With the implementation of various cooling measures targeting private residential properties, investors may be thinking about shifting their attention to commercial properties. As the recent implementation of the Additional Buyer’s Stamp Duty or ABSD towards private residential properties may dampen investment thoughts, some may want to invest in commercial properties instead – these which are not subjected to the additional buyer’s stamp duty (ABSD).
If you are one of these investors and you are a first-time commercial investor, here are some pros and cons to consider before you dive into commercial real estate.
Here, we discuss a list of pros and cons of investing in commercial properties – including strata office space, strata industrial space, retail shops and shop houses.

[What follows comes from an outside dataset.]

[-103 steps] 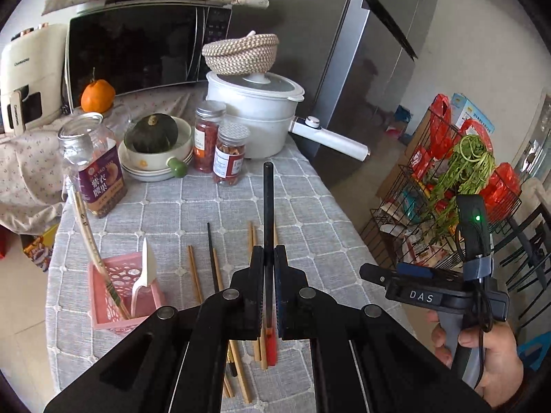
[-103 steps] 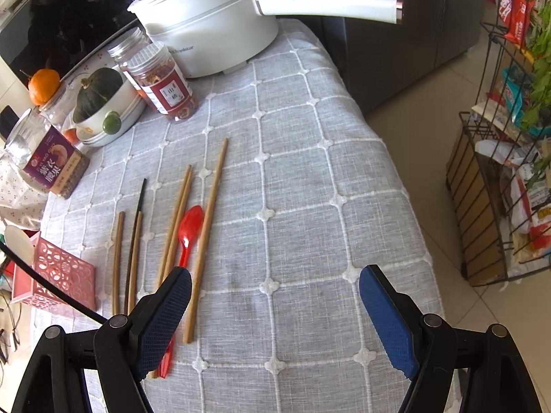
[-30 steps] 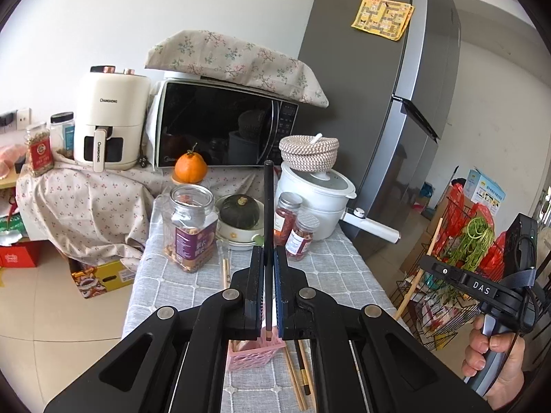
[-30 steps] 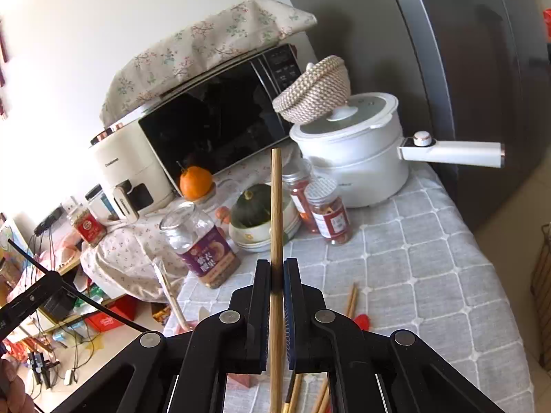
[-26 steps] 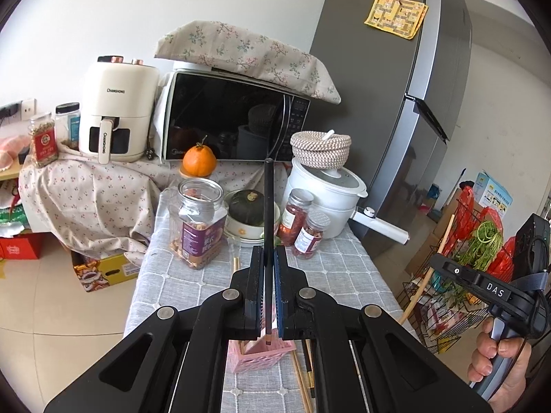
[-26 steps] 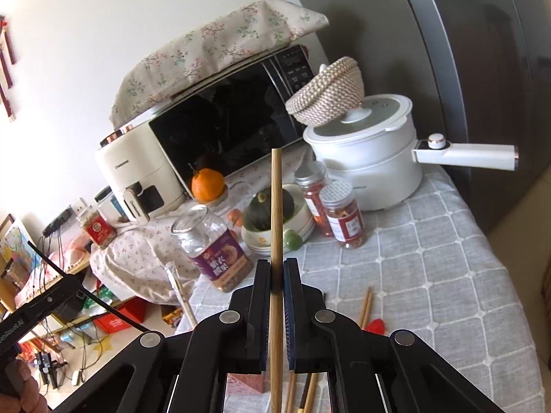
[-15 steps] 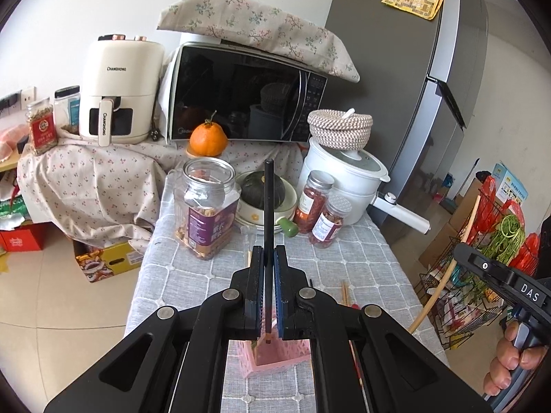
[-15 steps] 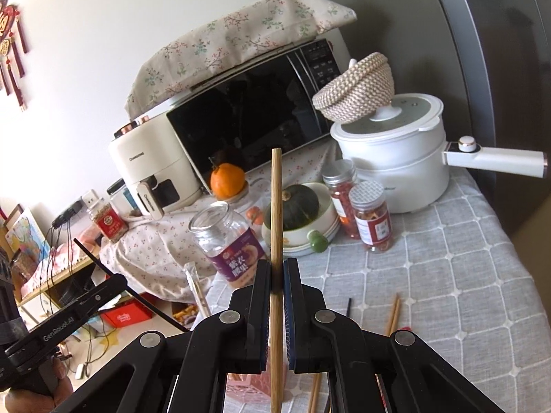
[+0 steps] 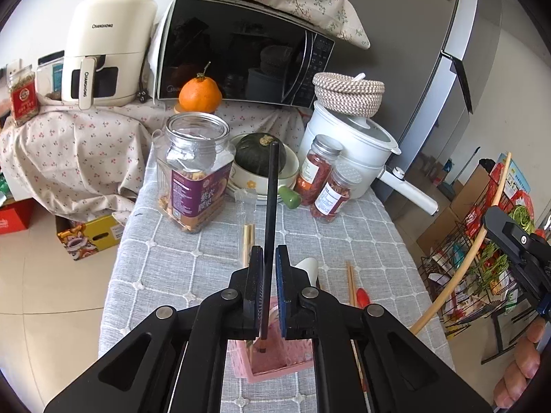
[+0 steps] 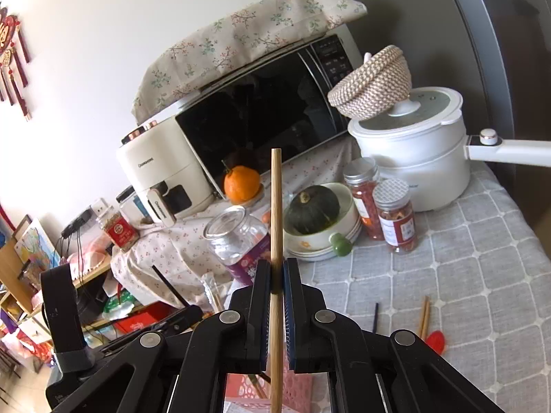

PROS OF INVESTING IN COMMERCIAL PROPERTIES
1. Less policy risks
As discussed above, commercial properties are not affected by the ABSD and only industrial properties are subjected to seller’s stamp duty. This presents less policy risks for those who are looking at investing in commercial properties. For many, the market even looks attractive and encouraging as such investments come with less policy risks compared to private properties.
Also, the commercial real estate sector is less likely to attract government intervention to influence the market dynamics – unlike in the residential market where the government needs to ensure it remains sustainable and meet the population’s housing needs.
2. Stable income stream
With commercial tenants, you can expect a longer lease. Especially those renting for their businesses. If you think about it, business owners who are spending to move or revamp their businesses will certainly want to sign a longer lease to ensure they cut cost and minimise losses. Plus, tenants who found a favourable location will usually want to stay in an area for a longer period of time.
Thus, commercial tenants usually sign a longer lease – e.g. 2 years or 3+3 years and some may even request for a longer tenure. This in turn ensures a reliable and steady stream of income from your invested commercial property. On the other hand, residential tenants tend to seek shorter leases of 1 year, meaning that there is a need to look for new tenants or negotiate lease renewal more regularly.
3. Supply limit
A limited supply of new strata retail/industrial/office space and a lack of new supply of shophouses means better pricing and capital appreciation potential for commercial property investors.
Especially in townships and highly concentrated residential areas, a limited supply of retail space means you get to secure a better deal with your tenant. If you have a strategic lot with good potential, you will not have to look for tenants – they will come to you naturally.
4. Higher financing limit
The good news with investing in commercial property is that its loan-to-value limit is higher as opposed to those for residential loans. For instance, financial institutions can offer a loan-to-value limit of 80% for commercial property loans, as opposed to 75% for residential loans*. (*the first home loan for the borrower)
Additionally, purchasers of commercial properties who are buying under company/investment vehicle will also not be subjected to the total debt servicing ratio (TDSR). Although the TDSR still applies if the buyer is purchasing the property as an individual.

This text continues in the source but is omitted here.